南寶衣靠在他懷裡,玩弄著他官袍上的繡花紋。

來朝就來朝唄,與她有什麼關係?

蕭弈並不避諱在她面前談論朝政。

他道:“北魏使臣不足為奇,隨行之中的一位女子,卻值得注意。”

南寶衣眨了眨眼,弱聲:“她長得美嗎?”

蕭弈看她一眼。

這小姑娘,關注點永遠是歪的。

他道:“她是遊走在北魏朝堂的交際花,人稱榴花夫人。
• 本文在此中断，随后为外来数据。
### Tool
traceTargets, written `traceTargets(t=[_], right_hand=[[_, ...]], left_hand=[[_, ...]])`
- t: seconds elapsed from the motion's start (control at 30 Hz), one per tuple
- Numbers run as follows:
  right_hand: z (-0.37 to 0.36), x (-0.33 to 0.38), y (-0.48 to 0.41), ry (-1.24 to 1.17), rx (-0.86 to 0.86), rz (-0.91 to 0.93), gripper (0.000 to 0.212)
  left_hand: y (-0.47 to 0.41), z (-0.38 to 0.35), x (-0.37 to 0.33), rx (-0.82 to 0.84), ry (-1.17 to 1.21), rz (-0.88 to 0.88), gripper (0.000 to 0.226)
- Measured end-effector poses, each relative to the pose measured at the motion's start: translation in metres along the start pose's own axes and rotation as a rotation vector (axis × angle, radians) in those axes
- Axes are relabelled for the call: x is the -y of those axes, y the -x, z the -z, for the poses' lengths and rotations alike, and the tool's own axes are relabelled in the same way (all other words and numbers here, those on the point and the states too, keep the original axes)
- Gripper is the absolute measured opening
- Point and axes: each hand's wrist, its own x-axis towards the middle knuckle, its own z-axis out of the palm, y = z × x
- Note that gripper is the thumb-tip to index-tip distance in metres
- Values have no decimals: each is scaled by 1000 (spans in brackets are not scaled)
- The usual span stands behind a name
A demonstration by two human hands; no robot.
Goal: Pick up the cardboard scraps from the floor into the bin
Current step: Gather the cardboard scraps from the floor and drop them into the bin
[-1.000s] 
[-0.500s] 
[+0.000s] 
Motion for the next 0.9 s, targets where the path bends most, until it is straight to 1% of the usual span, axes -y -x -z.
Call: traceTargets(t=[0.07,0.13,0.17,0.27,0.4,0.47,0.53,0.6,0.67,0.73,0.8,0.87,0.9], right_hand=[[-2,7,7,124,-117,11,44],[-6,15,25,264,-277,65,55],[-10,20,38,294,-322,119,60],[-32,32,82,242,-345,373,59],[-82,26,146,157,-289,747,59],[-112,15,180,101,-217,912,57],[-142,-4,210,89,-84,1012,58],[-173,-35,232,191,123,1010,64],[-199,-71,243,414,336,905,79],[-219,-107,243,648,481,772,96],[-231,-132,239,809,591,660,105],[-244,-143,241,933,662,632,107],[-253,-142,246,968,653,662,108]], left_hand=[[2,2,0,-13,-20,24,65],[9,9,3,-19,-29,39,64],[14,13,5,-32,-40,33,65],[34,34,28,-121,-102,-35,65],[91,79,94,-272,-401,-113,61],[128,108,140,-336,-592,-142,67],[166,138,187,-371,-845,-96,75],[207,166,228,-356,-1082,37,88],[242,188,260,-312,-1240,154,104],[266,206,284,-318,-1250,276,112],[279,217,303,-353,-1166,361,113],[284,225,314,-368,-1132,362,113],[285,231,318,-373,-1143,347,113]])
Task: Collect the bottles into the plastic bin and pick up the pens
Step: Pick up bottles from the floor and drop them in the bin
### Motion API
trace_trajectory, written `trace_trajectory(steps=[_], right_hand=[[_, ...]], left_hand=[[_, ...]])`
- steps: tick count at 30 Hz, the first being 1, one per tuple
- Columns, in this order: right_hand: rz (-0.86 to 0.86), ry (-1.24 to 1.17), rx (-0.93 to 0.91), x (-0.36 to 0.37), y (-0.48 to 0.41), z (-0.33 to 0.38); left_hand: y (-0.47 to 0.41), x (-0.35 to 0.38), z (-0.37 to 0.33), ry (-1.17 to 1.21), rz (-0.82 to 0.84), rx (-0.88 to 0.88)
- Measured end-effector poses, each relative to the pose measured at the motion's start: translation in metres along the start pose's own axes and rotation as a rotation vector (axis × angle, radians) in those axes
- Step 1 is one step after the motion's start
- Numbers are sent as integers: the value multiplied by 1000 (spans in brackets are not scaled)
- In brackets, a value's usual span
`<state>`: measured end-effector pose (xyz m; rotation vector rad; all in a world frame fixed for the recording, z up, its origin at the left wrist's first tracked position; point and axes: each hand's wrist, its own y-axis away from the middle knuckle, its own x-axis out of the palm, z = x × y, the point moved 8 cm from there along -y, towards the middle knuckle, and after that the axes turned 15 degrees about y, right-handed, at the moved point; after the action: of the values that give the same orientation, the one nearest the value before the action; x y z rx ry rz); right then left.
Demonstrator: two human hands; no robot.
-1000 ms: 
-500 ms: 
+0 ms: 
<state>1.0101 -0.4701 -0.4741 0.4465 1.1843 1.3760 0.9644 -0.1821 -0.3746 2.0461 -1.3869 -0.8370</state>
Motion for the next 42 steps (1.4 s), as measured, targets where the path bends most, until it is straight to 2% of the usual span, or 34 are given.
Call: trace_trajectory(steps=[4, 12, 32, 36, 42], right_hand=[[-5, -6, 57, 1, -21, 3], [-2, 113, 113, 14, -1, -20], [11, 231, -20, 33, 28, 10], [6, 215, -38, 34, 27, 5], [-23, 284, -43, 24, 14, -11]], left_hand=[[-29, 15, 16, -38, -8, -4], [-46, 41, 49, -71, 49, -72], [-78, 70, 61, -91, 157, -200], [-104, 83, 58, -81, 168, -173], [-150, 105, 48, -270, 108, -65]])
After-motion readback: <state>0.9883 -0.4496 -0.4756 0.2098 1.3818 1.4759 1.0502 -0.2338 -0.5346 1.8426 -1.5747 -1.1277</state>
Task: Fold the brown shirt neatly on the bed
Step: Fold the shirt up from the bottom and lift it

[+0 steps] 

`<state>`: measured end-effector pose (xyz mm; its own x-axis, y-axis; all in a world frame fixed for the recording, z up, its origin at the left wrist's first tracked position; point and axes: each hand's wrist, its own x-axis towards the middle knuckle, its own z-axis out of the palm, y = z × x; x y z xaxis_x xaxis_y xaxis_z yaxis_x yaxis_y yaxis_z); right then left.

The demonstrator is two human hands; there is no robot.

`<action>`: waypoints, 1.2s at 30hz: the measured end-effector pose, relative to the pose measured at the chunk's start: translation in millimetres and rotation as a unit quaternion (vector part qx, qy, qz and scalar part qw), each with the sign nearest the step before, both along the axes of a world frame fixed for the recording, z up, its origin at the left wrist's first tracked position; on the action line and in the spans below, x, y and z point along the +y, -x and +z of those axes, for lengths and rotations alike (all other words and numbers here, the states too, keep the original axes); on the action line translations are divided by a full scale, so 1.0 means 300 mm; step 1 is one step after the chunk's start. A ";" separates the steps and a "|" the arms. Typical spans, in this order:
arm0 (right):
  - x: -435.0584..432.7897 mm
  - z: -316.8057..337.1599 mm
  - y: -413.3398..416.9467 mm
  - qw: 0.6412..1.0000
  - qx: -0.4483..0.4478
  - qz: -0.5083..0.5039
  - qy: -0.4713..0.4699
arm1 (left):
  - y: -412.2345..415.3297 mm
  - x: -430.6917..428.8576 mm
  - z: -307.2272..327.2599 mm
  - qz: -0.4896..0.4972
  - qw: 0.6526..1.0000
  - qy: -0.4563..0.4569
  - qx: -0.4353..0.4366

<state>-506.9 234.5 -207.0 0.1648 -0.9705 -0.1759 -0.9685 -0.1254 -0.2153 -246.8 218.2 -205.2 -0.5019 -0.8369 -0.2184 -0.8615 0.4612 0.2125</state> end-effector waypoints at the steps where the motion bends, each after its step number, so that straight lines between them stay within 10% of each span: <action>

”

南寶衣睫毛輕顫。

榴花夫人?

丹鳳眼晦暗無光,逐漸醞釀出巨大的恐懼,像是漁船遇到了從深海里浮出來的吃人巨鯨。

她清清楚楚地記得,她前世是如何死的。

那時,榴花夫人已經住進了西廠,大家都說她是顧崇山的對食。

許是顧崇山待她特別,所以榴花夫人很不喜歡她,對她常常冷嘲熱諷甚至打罵。

她從伺候顧崇山一個人,變成伺候他們兩個人,為他們洗衣裳、為他們捏肩捶腿,甚至還要被榴花夫人逼迫,與太監們玩鬥毆遊戲供她高興。

她很害怕了榴花夫人,比害怕南胭更甚。

那一年冬天,二哥哥率兵出征,顧崇山離宮辦事,榴花夫人把她叫到跟前,打發她去冰窖拿冰塊,等顧崇山回來,為他做冰雪甘草湯吃。

她聽話地去了冰窖。

正想辦法鑿冰時,冰窖的鐵門漸漸合上。

她驚恐地奔到門邊捶打,卻聽見榴花夫人的譏笑:“別白費功夫了,你命中註定死在今日,誰也救不了你。你該感謝我,賜了你一具全屍。”

寒氣從四面八方襲來,令她肝膽俱碎。